▶ [BRIEF]: Copy each line in the data below that contains the word "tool".

--- THE DATA ---

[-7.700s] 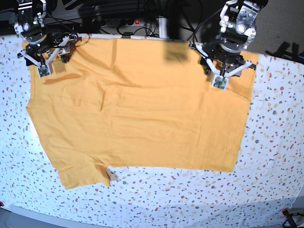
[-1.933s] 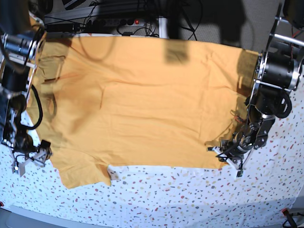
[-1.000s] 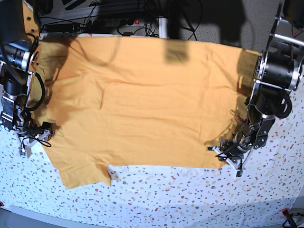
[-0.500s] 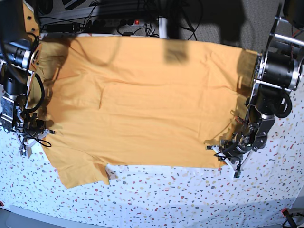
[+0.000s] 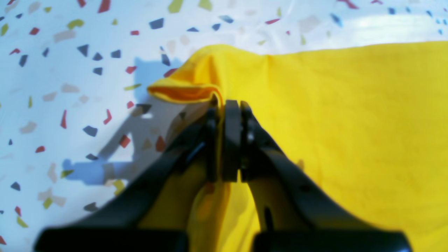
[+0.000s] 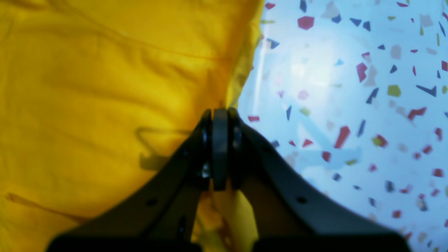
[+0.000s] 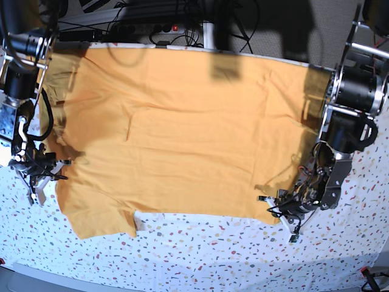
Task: Fold the T-shirt properly
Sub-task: 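Grasp the opposite side edge near the hem with the right gripper, then lift the hem and fold it toward the collar with both grippers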
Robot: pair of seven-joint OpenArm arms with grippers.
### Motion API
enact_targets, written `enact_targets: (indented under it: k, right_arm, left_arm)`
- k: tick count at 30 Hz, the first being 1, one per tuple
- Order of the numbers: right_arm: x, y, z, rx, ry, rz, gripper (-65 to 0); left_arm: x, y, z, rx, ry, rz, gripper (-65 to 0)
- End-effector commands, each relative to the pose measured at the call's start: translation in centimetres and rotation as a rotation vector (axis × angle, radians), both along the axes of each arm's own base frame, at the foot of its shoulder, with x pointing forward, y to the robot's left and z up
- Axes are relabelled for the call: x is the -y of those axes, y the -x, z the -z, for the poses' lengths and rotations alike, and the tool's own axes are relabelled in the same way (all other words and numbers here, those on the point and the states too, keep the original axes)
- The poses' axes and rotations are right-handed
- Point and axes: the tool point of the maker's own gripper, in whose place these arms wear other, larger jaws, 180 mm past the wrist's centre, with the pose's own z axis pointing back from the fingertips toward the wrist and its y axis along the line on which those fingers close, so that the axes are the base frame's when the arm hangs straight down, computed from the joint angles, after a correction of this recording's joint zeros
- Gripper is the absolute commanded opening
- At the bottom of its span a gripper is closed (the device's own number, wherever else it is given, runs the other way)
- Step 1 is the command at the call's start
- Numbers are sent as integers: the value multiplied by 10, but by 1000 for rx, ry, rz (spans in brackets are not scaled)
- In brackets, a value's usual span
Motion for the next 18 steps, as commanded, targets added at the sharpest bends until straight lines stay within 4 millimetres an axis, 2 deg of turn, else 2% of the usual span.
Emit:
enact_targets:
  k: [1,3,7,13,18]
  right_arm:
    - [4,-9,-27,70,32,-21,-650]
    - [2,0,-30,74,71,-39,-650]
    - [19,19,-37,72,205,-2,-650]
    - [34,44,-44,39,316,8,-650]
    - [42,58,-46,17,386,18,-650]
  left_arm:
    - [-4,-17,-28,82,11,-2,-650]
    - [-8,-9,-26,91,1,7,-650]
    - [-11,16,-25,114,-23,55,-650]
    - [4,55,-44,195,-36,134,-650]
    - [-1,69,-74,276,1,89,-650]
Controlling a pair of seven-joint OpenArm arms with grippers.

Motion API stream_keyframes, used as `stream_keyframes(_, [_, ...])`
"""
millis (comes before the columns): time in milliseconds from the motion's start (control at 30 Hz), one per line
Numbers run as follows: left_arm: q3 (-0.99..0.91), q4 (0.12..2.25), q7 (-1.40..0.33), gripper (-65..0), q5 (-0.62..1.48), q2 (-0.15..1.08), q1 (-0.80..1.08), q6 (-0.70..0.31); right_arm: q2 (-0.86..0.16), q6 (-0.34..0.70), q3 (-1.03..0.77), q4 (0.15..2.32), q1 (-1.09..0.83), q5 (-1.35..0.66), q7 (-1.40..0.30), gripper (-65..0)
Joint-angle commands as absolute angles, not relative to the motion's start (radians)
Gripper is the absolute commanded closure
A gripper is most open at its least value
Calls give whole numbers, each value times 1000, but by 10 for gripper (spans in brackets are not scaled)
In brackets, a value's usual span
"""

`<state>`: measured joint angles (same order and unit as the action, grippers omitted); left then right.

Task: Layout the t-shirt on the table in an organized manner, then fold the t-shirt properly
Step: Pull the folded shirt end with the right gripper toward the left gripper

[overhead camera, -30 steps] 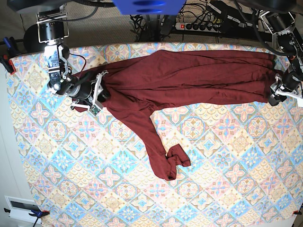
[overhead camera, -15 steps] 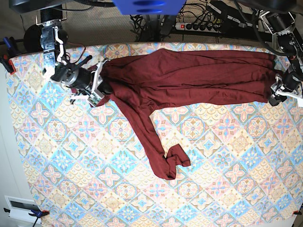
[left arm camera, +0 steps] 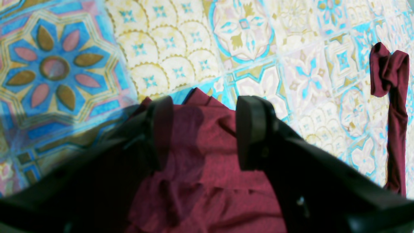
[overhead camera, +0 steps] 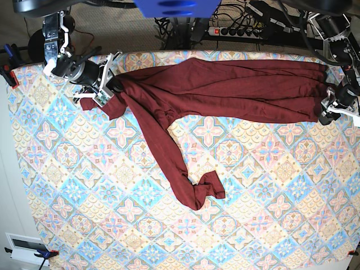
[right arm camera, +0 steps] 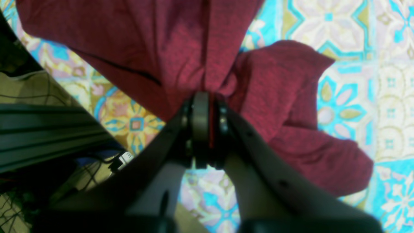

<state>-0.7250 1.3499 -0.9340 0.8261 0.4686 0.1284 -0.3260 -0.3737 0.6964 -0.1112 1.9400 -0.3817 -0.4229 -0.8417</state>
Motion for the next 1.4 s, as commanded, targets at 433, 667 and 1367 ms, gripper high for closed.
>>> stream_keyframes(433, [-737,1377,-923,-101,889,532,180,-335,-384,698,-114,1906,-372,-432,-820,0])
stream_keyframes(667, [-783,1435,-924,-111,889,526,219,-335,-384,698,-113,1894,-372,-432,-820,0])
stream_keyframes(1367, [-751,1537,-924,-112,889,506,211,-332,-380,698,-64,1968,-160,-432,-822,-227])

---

▶ [TASK OUTPUT]:
- Axes are relabelled for the call: x is the -y of those axes, y the -x, z the -z, for the poses' lengths and rotations alike, and the tool's own axes are relabelled in the same way (all other words and numbers here, those on the point and the states too, keep the original axes)
- Point and axes: the tool point of the maker's own gripper, in whose place these arms wear other, larger jaws, 180 mm past the wrist's centre, with the pose's own z axis pointing back from the fingertips toward the wrist and its y axis along the line on which those fingers close, so that the axes are the base frame's when the arm hangs straight down, computed from the joint angles, after a correction of this recording's joint zeros

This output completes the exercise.